(WORK REQUEST) Once you find the line with "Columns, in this", output it and every line after it exactly, through the last line of the listing, but no pictures.

(DATA SEGMENT)
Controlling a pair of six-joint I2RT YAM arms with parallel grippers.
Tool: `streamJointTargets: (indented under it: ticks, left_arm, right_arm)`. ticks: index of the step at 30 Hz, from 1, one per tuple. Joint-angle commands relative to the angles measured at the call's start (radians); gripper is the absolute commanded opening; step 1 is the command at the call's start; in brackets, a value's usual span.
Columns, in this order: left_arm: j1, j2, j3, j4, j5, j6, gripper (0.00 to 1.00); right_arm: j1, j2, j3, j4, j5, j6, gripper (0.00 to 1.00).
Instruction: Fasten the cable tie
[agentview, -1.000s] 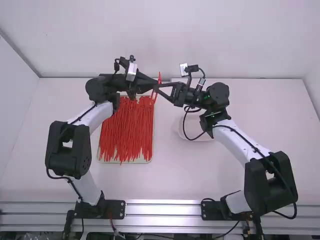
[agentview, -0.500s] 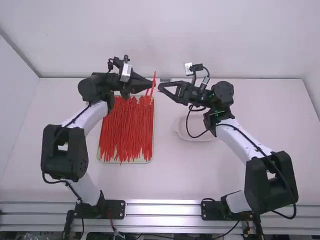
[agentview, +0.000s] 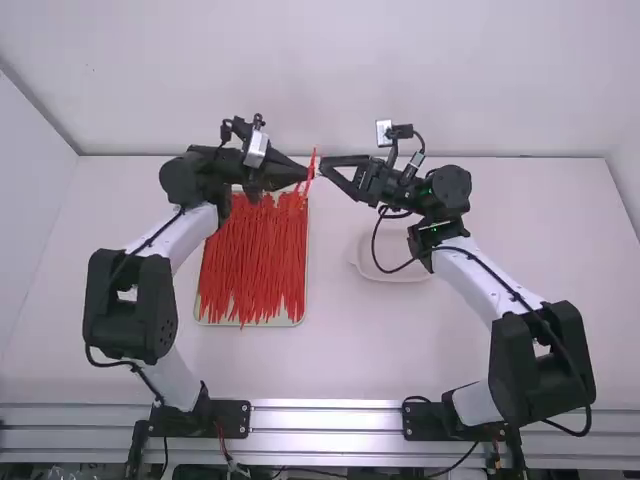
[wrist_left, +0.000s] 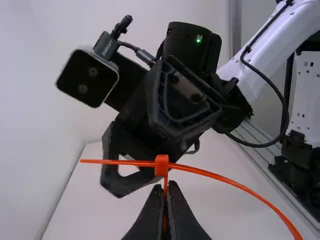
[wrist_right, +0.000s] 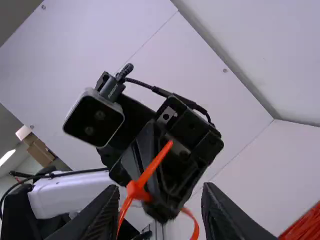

(TASK OUTPUT)
Columns, in this order: left_arm: j1, j2, j3, j4, j5, j6, gripper (0.00 to 1.00); right_arm: j1, j2, j3, j4, j5, j6, gripper (0.00 to 1.00).
Instruction: Fasten the cable tie
[agentview, -1.000s] 
[agentview, -0.500s] 
[agentview, +0.000s] 
[wrist_left, +0.000s] 
[wrist_right, +0.000s] 

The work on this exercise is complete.